Exercise description: Your reply is to be the lines below, exactly as written, with images omitted.

--- START ---

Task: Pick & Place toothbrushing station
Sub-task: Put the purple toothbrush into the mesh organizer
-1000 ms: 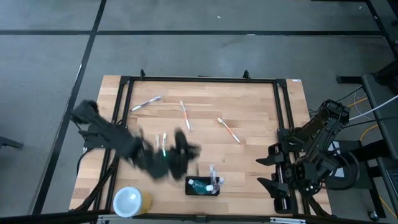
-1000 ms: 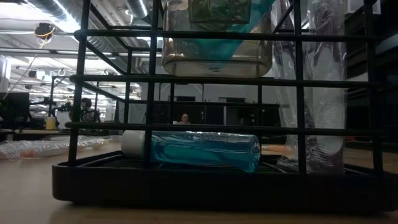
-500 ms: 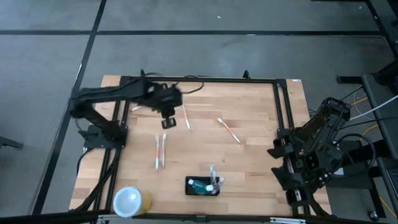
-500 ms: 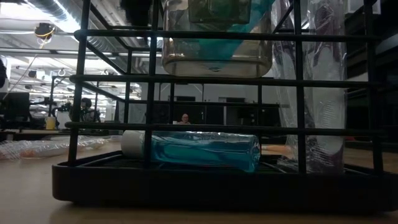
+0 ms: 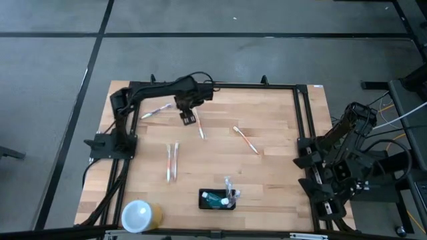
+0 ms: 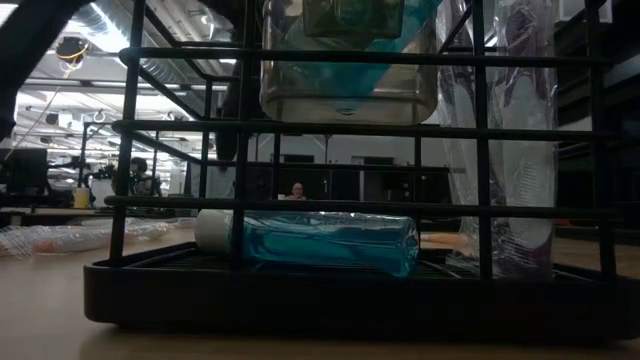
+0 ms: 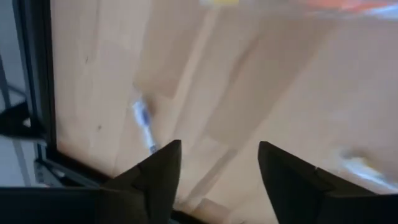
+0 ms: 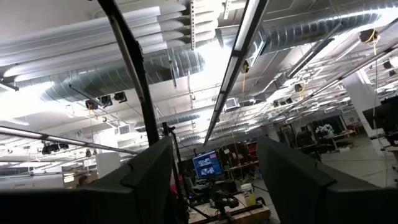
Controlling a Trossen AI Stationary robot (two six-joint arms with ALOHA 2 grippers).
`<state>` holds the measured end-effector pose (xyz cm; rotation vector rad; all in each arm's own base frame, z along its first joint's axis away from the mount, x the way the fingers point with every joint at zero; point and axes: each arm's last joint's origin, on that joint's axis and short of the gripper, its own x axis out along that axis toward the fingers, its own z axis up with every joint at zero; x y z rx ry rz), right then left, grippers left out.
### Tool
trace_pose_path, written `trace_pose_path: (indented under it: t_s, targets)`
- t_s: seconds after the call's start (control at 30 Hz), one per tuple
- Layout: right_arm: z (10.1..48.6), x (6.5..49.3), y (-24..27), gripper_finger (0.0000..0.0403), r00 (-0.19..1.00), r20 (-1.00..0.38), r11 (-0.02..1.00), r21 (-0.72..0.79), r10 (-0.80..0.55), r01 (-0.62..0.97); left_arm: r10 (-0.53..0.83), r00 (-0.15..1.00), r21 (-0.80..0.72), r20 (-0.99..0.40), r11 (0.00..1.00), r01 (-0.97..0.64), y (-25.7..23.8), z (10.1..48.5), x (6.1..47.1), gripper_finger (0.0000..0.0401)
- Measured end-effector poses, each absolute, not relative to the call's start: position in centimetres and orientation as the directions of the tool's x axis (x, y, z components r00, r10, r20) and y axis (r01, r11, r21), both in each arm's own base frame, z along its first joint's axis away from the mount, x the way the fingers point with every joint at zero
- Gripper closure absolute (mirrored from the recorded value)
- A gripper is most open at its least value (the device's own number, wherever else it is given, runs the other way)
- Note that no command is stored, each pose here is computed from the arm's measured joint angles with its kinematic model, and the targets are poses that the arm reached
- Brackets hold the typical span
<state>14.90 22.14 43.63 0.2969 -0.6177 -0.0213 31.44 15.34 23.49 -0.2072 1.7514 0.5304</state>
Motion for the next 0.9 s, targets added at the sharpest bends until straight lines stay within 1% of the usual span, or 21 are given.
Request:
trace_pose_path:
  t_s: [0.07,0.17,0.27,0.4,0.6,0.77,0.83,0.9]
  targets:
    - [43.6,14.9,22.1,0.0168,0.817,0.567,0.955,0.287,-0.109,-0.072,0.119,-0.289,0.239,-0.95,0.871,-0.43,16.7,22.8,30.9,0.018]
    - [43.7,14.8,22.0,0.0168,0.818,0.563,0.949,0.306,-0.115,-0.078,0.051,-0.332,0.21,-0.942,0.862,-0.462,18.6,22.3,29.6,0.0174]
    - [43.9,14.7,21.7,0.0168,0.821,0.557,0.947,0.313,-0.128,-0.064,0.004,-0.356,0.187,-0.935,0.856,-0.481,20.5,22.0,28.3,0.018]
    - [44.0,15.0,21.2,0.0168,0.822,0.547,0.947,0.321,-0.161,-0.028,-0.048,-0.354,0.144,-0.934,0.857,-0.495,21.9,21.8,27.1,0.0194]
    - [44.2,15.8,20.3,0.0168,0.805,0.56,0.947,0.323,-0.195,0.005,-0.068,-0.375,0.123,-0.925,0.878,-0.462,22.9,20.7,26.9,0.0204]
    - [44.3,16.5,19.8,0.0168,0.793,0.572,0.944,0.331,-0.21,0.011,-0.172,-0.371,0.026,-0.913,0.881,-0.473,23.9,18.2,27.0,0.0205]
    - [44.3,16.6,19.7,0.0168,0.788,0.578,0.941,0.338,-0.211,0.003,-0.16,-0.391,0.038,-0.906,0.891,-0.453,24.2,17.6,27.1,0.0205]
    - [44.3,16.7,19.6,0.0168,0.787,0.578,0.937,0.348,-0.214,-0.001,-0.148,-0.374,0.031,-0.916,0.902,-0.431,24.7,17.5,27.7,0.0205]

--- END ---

Output of the exercise:
Task: Pick & Place toothbrushing station
Sub-task: Put the purple toothbrush into the mesh organizer
-1000 ms: 
-1000 ms: 
-500 ms: 
-500 ms: 
+0 ms: 
+0 ms: 
+0 ms: 
+0 ms: 
Controlling a Trossen AI Stationary robot (two six-joint arms with ALOHA 2 grippers).
`<state>` holds the measured end-effector pose (xyz cm; rotation vector rad; all in each arm's own base frame, z along its first joint's axis away from the mount, x the way the fingers point with every joint at zero; point and axes: each arm's last joint's origin, on that joint's axis and short of the gripper, its own x axis out along that axis toward the fingers, its own z axis up with every joint at zero; x y z rx ry rz), right then left, grippers left out.
### Tool
trace_pose_path, written `trace_pose_path: (indented under it: t_s, targets)`
- t_s: seconds after the call's start (control at 30 Hz), one per tuple
- Layout: right_arm: z (10.1..48.6), x (6.5..49.3), y (-24..27), gripper_finger (0.0000..0.0403), r00 (-0.19..1.00), r20 (-1.00..0.38), r11 (-0.02..1.00), r21 (-0.72..0.79), r10 (-0.80..0.55), r01 (-0.62..0.97); left_arm: r10 (-0.53..0.83), r00 (-0.15..1.00), r21 (-0.80..0.72), r20 (-0.99..0.40), r11 (0.00..1.00), r01 (-0.97..0.64), y (-25.7..23.8), z (10.1..48.5), x (6.1..47.1), gripper_finger (0.0000..0.0401)
- Measured end-effector poses, each absolute, not relative to the call's start: position in centimetres and orientation as the directions of the tool's x axis (x, y, z components r00, r10, r20) and y axis (r01, r11, r21), both in each arm's own base frame, z along its first joint's axis away from the mount, x the way the fingers point with every joint at zero
- Gripper closure absolute (mirrored from the recorded value)
- A gripper is most open at its least value (the device's own number, wherever else it is given, runs the other way)
- Note that no command is stored, each pose here is computed from the arm's measured joint angles with its kinematic model, and the targets are poses that the arm reached
- Brackets hold the typical span
<state>14.90 22.14 43.63 0.2969 -0.6177 -0.0213 31.44 15.34 23.49 -0.2072 1.7514 0.5304</state>
Motion for the next 0.9 s, targets added at the sharpest bends until straight lines stay within 1% of the usual span, or 21 are given.
Request:
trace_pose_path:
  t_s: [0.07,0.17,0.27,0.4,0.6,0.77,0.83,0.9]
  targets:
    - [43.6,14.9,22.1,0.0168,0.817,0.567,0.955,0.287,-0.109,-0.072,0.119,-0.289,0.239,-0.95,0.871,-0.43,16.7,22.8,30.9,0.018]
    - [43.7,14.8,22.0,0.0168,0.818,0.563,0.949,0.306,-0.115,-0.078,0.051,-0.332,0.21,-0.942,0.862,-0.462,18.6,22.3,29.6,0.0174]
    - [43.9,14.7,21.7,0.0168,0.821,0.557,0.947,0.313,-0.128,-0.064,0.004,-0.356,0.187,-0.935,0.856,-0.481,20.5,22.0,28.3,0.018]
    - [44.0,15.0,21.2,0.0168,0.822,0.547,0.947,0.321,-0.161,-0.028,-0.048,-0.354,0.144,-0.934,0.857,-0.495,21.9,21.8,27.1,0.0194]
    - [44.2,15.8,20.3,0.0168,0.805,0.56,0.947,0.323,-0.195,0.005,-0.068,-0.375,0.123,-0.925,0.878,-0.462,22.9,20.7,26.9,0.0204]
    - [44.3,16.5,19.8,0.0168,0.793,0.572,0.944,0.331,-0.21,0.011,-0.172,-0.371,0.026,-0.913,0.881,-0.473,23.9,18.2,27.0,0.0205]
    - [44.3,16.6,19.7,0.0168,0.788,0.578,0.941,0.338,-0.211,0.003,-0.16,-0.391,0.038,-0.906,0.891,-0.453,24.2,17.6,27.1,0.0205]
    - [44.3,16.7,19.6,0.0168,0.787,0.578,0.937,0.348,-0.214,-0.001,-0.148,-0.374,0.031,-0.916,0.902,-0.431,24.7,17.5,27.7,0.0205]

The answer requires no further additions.